### EXERCISE DIRECTIONS
For each line of the listing that holds "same", show the full line.
========================================
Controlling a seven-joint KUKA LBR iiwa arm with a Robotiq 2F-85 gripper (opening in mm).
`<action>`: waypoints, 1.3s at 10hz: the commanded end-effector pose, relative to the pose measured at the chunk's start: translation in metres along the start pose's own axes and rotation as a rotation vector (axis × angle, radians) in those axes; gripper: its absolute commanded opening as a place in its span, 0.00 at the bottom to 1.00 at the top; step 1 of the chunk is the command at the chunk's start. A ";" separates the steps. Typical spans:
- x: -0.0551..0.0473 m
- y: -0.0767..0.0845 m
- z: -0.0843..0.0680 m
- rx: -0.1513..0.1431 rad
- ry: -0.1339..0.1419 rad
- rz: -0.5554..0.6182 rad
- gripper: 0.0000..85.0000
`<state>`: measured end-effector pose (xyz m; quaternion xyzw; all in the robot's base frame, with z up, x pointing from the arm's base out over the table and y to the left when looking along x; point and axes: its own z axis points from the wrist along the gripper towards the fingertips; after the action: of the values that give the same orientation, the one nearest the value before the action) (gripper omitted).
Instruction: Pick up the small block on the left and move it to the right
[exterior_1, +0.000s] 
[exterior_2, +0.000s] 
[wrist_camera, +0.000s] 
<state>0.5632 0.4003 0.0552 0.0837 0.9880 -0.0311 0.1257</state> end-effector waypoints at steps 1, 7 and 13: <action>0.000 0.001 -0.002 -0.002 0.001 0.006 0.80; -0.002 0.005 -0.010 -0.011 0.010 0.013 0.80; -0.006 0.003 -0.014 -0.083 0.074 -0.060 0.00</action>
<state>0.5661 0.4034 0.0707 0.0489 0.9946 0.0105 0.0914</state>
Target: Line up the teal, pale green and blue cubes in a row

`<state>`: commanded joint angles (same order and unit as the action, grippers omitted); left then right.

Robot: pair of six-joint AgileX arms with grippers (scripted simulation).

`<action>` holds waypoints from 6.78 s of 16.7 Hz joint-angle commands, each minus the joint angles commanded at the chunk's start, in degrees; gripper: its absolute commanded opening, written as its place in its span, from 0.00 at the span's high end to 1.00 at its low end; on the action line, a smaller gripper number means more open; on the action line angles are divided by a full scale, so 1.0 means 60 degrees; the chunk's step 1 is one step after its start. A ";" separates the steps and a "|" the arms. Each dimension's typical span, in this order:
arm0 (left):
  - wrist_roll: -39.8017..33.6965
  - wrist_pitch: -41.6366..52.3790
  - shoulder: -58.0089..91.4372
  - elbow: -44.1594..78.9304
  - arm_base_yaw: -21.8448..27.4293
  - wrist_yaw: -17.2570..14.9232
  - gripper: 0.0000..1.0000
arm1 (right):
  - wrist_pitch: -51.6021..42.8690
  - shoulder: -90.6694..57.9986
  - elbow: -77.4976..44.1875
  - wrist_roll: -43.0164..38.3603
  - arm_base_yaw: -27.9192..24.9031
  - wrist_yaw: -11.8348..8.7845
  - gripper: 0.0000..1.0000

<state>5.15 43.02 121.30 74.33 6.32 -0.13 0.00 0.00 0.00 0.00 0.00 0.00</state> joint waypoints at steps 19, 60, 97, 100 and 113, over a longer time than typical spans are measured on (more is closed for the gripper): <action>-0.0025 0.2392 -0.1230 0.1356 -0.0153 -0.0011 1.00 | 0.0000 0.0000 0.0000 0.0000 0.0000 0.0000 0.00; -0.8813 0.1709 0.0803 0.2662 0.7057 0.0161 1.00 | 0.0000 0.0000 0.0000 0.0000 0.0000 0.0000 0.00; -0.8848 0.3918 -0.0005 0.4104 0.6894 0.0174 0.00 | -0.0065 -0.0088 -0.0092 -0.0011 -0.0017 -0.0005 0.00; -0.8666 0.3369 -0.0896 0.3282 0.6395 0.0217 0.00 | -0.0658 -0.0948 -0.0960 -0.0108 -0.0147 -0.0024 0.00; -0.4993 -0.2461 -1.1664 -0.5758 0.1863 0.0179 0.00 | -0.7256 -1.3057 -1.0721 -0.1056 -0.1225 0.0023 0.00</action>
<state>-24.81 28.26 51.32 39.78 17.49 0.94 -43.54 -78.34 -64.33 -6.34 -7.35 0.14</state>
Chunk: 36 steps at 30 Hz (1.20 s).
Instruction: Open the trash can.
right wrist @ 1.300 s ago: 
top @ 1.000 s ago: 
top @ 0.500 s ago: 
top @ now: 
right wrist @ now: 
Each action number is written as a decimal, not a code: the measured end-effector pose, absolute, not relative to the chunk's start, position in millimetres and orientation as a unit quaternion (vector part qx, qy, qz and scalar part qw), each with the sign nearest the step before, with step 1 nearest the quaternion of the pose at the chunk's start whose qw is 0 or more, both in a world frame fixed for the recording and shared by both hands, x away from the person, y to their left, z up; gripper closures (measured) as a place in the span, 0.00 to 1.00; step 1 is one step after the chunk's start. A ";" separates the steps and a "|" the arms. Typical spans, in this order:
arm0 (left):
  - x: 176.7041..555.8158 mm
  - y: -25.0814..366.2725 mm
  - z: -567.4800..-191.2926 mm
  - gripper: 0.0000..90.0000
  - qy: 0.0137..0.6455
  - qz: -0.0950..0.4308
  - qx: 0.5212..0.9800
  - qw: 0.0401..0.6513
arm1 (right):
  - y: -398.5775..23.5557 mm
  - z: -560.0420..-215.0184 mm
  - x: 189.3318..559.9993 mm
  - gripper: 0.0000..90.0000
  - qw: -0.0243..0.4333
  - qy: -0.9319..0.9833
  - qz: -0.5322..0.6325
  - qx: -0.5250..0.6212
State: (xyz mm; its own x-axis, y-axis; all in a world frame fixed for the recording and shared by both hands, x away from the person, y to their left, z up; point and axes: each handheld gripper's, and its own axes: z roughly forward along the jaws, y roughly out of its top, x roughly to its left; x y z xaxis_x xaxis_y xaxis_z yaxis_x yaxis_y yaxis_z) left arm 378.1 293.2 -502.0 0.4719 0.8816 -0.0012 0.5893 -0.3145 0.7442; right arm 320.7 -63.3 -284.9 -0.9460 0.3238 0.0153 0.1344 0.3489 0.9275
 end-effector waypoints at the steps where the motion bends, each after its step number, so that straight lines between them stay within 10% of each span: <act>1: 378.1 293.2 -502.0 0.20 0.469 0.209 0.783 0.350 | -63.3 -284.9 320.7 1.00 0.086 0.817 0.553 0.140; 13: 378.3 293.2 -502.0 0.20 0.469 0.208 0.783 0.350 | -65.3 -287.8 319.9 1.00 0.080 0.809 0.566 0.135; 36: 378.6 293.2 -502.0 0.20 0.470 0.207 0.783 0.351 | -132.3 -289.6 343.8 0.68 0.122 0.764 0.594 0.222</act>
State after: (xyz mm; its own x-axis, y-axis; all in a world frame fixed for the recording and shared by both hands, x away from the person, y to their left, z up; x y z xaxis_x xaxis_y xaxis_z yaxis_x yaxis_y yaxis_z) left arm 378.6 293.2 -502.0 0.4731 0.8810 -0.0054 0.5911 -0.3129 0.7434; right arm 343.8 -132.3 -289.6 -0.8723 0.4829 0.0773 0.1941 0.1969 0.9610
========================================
### TASK RESULT
`<state>`: measured end-effector pose (xyz m; quaternion xyzw; all in the robot's base frame, with z up, x pointing from the arm's base out over the table and y to the left when looking along x; point and axes: its own z axis points from the wrist along the gripper towards the fingertips; after the action: of the values that give the same orientation, the one nearest the value before the action) (gripper omitted).
`<state>`: commanded joint angles (same order and unit as the action, grippers omitted); left then right.

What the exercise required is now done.